Your goal: Your answer must be the lines from the one containing "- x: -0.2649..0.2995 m" through the last line below, copied exactly, with no pictures.
::::::::::
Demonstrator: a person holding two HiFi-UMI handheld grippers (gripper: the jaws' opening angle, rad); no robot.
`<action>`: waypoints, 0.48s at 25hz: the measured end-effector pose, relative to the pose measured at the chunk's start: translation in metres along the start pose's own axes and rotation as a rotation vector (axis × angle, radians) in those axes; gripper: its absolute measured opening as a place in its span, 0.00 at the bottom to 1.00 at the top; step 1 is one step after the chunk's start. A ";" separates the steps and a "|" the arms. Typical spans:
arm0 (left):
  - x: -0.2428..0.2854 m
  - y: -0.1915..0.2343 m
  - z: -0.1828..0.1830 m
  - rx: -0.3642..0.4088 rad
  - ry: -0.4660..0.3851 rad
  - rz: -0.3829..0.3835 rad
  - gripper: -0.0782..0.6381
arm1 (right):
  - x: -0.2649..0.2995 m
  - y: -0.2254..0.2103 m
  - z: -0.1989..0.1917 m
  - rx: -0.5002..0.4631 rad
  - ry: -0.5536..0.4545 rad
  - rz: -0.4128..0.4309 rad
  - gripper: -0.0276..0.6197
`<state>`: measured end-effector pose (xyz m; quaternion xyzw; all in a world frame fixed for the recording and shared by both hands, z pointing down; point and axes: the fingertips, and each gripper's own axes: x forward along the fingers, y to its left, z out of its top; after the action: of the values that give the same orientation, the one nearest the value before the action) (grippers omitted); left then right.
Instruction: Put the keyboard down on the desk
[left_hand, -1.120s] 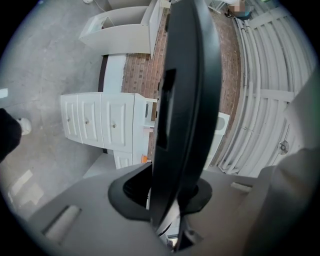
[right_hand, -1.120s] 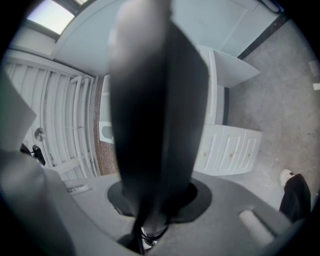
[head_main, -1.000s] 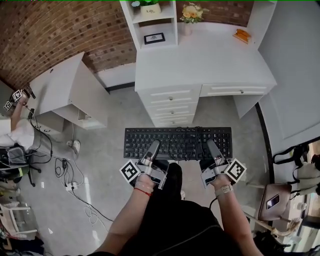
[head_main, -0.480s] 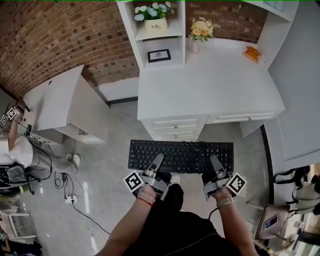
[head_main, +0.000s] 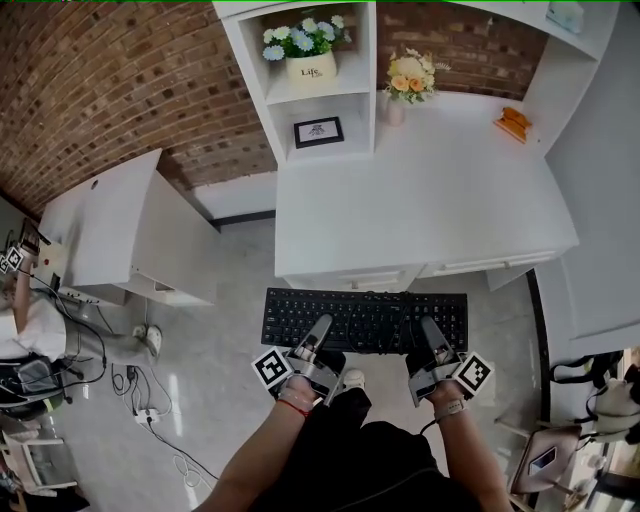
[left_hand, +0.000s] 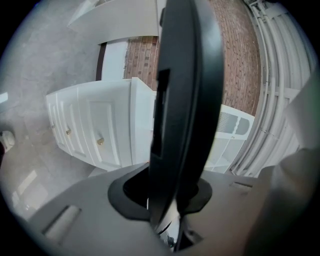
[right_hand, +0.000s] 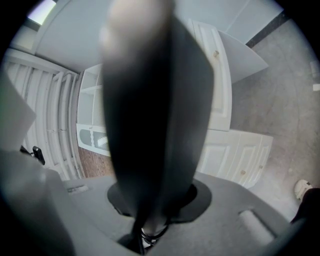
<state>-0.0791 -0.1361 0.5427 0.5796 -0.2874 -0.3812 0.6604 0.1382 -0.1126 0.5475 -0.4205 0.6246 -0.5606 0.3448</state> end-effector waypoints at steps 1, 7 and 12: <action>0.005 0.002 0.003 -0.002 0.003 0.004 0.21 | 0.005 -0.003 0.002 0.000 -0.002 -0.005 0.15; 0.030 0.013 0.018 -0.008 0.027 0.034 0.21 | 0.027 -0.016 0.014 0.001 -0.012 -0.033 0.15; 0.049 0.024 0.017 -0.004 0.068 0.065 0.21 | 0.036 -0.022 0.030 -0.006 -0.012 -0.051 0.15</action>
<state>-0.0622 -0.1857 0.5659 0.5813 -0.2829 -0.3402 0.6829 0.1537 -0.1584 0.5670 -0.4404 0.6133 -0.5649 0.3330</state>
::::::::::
Exercise result:
  - x: -0.2649..0.2995 m
  - y: -0.2254..0.2103 m
  - z: -0.1989..0.1917 m
  - rx: -0.5002..0.4631 rad
  - ry: -0.5536..0.4545 rad
  - rz: -0.4128..0.4309 rad
  - gripper: -0.0276..0.6197
`<state>`: measured end-effector pose (xyz m; quaternion xyzw; all in a world frame fixed for the recording and shared by both hands, z pointing down; point and axes: the fingertips, and each gripper's own axes: x forward along the fingers, y to its left, z out of its top; after the action: of the values that give the same orientation, the one nearest the value before the action) (grippers omitted); left then right.
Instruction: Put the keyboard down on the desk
[left_hand, -1.120s] 
[right_hand, -1.120s] 
[head_main, -1.000s] 
[head_main, -0.480s] 
[head_main, +0.000s] 
[left_hand, +0.000s] 
[right_hand, +0.000s] 
<state>-0.0791 -0.1361 0.5427 0.5796 -0.2874 -0.3812 0.6604 0.1382 -0.1126 0.5475 -0.4205 0.6246 -0.5606 0.3448</state> end-effector waypoints at steps 1, 7 and 12: <action>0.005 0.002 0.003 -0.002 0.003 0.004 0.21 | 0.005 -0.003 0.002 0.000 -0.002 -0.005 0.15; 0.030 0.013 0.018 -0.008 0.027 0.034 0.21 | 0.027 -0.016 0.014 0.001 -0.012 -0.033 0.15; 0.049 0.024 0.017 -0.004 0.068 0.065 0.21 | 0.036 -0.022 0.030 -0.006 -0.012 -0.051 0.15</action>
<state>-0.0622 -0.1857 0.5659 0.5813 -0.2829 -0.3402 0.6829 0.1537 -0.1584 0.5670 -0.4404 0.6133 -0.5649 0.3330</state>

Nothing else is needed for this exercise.